=== Your objective ===
Only the lines from the one containing "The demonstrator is" through the end of the data below should be copied, each exactly as written and with both ends kept.

=== Provided information ===

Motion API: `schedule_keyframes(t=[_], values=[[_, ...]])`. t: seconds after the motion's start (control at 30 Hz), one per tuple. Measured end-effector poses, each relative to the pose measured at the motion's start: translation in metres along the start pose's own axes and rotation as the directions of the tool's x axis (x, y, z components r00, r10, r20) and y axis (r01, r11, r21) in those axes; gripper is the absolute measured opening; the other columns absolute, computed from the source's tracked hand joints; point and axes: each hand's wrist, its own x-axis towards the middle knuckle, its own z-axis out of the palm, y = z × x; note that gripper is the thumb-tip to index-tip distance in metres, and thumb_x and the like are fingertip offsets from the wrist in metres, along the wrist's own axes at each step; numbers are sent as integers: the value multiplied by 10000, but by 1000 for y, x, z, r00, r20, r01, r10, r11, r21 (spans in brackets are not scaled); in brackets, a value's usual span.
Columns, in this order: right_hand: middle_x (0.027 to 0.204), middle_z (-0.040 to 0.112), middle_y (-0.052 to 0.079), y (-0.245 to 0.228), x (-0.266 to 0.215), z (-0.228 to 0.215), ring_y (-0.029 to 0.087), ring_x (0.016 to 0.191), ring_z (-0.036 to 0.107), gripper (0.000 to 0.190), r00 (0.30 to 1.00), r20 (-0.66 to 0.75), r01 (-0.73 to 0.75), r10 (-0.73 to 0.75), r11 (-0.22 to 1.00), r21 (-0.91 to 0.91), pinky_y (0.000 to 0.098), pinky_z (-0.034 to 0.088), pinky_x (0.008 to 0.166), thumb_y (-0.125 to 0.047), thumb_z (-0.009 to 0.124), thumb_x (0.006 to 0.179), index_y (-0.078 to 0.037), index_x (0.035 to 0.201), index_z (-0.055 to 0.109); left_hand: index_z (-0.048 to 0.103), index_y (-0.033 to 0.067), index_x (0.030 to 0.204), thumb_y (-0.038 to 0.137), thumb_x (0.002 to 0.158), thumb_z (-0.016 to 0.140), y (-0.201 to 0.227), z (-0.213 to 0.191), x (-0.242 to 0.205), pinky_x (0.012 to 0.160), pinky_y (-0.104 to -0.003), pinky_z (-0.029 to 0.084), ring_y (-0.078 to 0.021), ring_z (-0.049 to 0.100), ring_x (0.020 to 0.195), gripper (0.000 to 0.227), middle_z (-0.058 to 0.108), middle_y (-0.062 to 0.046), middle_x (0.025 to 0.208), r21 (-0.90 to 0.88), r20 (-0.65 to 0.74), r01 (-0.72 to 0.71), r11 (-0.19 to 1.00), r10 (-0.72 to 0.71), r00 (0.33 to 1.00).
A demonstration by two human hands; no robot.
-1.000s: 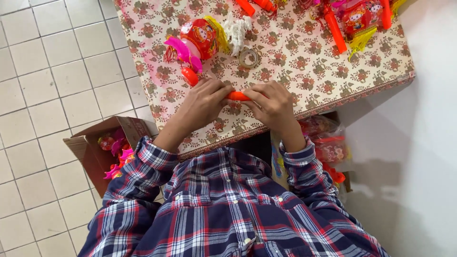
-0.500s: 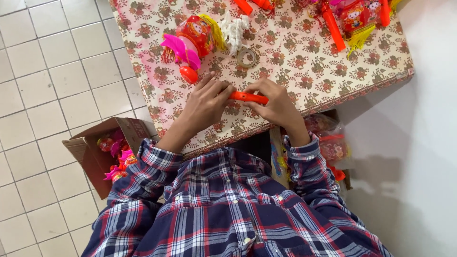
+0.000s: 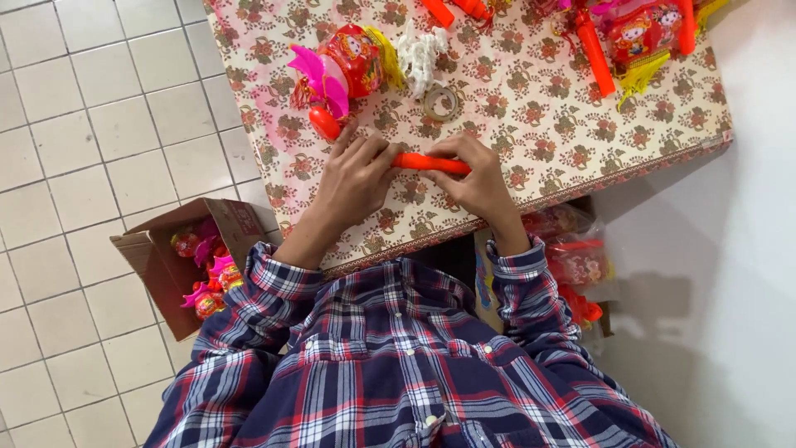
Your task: Assembling small plastic lanterns by fitting components together and packing them into a cardboard box
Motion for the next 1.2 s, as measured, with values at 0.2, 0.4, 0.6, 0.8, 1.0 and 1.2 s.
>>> schedule_keyframes(t=[0.2,0.4,0.6,0.8,1.0,1.2], values=[[885,753,105,-12,-3,3,269,843,754,240,994,-79,-77,78,997,11,383,597,699,-198,775,963,-68,1160,729,728,104,1125,288,971,723,-1,3,-4,1166,-518,359,-252,707,894,240,671,-72,961,31,-4,-5,1000,5,1000],[946,715,146,0,-2,1,203,762,674,247,989,-117,-81,89,994,72,347,545,632,-279,734,997,-74,1134,725,745,119,1121,279,965,727,-2,5,-5,1184,-526,336,-236,717,895,225,679,-61,937,21,8,43,999,-43,999],[941,637,136,-4,-7,-1,143,734,653,227,979,-116,-133,167,958,255,282,565,566,-42,738,957,30,1160,668,732,111,1122,313,948,754,-8,20,-13,1131,-483,420,-243,726,892,267,679,-70,948,50,-15,36,998,-35,999],[563,611,112,-7,-4,-1,101,412,551,359,961,-133,-187,244,922,340,202,435,385,-300,490,1106,23,1130,643,723,144,1149,334,980,701,-2,19,-11,1079,-475,467,-231,719,899,256,662,-41,960,29,-36,25,999,-24,999],[779,686,155,14,-12,1,102,560,616,319,966,-142,-146,216,909,391,214,494,470,-282,605,1046,13,1168,600,734,131,1151,346,967,713,-8,19,-11,1113,-471,437,-227,718,884,284,677,-37,943,49,-72,49,998,-45,996],[512,568,59,3,-9,4,104,411,543,429,953,-180,-194,242,949,247,208,386,385,-304,496,1115,-25,818,632,735,109,1122,331,971,718,-4,14,-9,1143,-454,414,-236,714,874,269,676,-57,937,46,-83,0,999,4,997]])
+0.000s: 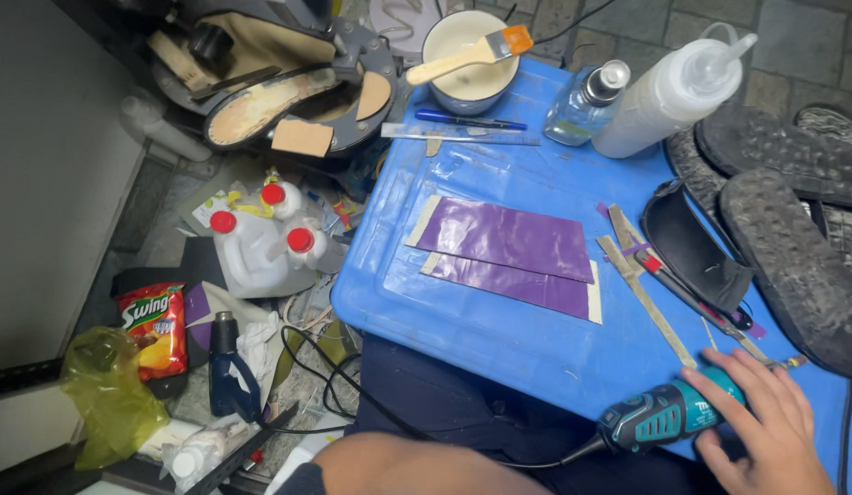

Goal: The person uses a rotary tool to grind the edges of a purple rectangular material on a blue workbench. They pause to flip and inspect the piece, then resume grinding. The person also handles a dark rectangular piece and a paintbrush near a container of white liquid.

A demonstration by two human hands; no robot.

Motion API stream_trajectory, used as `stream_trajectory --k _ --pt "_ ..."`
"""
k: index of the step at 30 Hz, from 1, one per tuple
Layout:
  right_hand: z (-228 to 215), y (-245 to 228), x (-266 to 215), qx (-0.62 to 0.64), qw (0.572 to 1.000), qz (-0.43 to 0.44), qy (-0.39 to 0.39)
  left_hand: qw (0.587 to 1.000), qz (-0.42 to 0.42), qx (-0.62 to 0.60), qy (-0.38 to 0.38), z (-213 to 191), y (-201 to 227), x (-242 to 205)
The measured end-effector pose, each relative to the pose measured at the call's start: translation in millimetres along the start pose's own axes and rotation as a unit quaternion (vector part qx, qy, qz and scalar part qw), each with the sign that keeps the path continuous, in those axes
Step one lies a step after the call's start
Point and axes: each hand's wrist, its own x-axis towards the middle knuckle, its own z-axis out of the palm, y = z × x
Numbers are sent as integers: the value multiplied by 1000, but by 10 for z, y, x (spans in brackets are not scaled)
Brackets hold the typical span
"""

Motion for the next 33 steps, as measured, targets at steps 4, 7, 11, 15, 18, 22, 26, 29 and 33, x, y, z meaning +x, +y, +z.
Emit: stream_trajectory --k 4,7,11,15,18,22,26,29,33 --pt "8 70 221 31 998 -19 -60 1000 7 26 9 -86 -16 -31" --pt "-89 -80 260 17 995 10 -102 998 9 44 33 -60 -10 -112" --pt "-192 -432 576 6 994 -85 -72 989 19 108 100 -27 87 -291" --pt "-258 -936 1026 44 980 -187 -45 965 32 196 172 -38 188 -423" --pt "-273 -1389 1403 69 968 -233 -53 936 32 266 228 -68 250 -529" --pt "-280 -1971 1922 116 944 -301 -69 881 23 359 306 -115 319 -706" --pt "-217 -2399 2253 138 914 -369 -95 828 -5 423 367 -130 357 -875" --pt "-149 -2613 2423 144 895 -404 -123 788 -21 465 403 -189 366 -980" --pt "0 -2813 2596 153 869 -444 -157 737 -39 509 443 -271 356 -1113"
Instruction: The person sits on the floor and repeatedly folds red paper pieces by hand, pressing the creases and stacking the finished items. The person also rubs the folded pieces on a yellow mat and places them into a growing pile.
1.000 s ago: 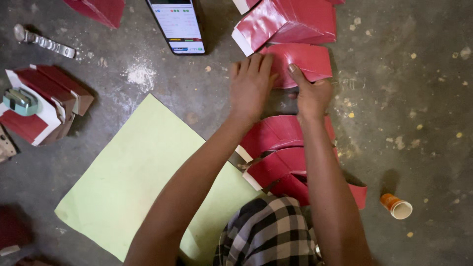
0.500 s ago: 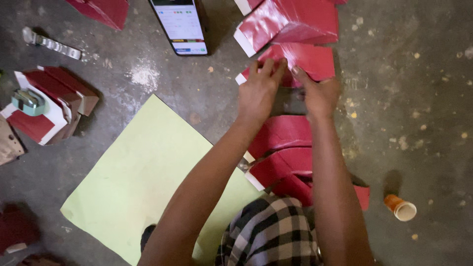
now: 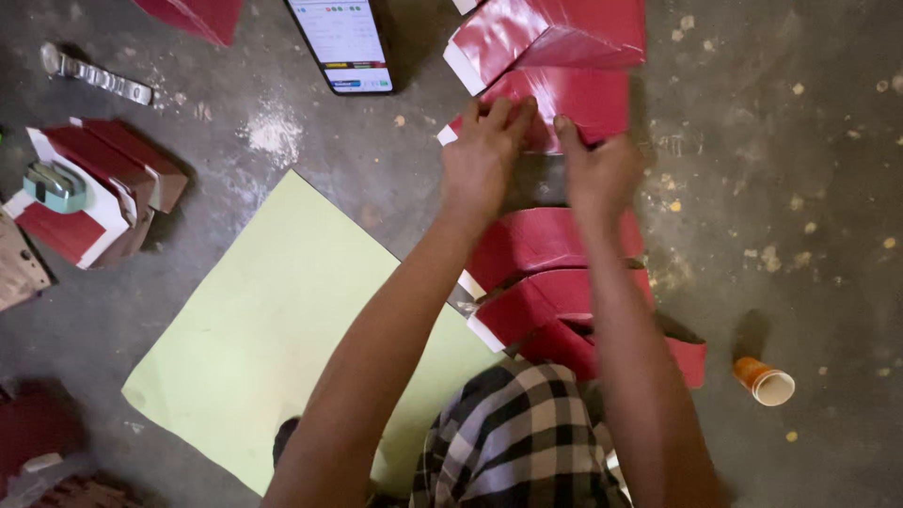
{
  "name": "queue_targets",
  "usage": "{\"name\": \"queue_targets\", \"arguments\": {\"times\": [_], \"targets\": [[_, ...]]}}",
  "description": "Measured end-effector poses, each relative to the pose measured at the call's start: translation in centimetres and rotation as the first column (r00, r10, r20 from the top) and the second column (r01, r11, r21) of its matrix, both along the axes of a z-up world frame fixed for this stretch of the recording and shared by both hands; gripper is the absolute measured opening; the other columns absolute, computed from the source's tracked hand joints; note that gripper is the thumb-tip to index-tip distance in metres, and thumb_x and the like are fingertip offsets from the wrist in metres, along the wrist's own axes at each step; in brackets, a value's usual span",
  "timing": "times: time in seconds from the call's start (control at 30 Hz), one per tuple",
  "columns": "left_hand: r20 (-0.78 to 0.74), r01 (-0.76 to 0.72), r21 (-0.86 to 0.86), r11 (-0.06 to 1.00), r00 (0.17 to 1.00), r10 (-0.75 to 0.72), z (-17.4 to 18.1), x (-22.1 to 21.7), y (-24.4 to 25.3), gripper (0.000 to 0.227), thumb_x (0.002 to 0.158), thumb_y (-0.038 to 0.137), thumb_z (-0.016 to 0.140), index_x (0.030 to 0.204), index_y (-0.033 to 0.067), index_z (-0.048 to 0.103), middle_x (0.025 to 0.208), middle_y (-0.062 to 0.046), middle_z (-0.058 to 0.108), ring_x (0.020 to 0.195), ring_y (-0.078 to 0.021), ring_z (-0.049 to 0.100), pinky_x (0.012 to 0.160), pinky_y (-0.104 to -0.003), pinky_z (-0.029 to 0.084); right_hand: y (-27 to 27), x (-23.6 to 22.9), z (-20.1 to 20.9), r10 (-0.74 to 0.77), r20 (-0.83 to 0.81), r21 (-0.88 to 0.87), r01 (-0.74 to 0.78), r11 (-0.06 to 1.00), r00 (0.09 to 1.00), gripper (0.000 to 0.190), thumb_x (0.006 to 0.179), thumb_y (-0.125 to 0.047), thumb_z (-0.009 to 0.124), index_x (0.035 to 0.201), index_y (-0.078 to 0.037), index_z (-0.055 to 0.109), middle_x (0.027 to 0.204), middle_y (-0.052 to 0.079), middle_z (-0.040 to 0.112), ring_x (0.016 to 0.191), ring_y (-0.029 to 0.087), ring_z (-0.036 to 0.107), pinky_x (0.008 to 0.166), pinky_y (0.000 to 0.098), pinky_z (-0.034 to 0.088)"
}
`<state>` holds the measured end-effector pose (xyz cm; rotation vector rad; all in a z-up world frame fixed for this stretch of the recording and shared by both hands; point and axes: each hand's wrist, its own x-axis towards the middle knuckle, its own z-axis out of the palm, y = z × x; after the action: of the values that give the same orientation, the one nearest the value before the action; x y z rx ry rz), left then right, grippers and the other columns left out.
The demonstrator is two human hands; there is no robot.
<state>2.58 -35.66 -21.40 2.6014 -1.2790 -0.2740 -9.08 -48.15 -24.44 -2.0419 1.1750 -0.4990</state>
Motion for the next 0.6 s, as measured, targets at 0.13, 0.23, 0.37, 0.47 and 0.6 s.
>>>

=== Answer area ===
The demonstrator is two human hands; there is no robot.
<state>2.58 -35.66 -21.40 2.6014 -1.2790 -0.2740 -9.08 -48.15 -24.44 -2.0419 1.1750 -0.4990</state>
Motion for the next 0.6 s, as measured, targets at 0.13, 0.23, 0.37, 0.47 and 0.6 s.
>>>

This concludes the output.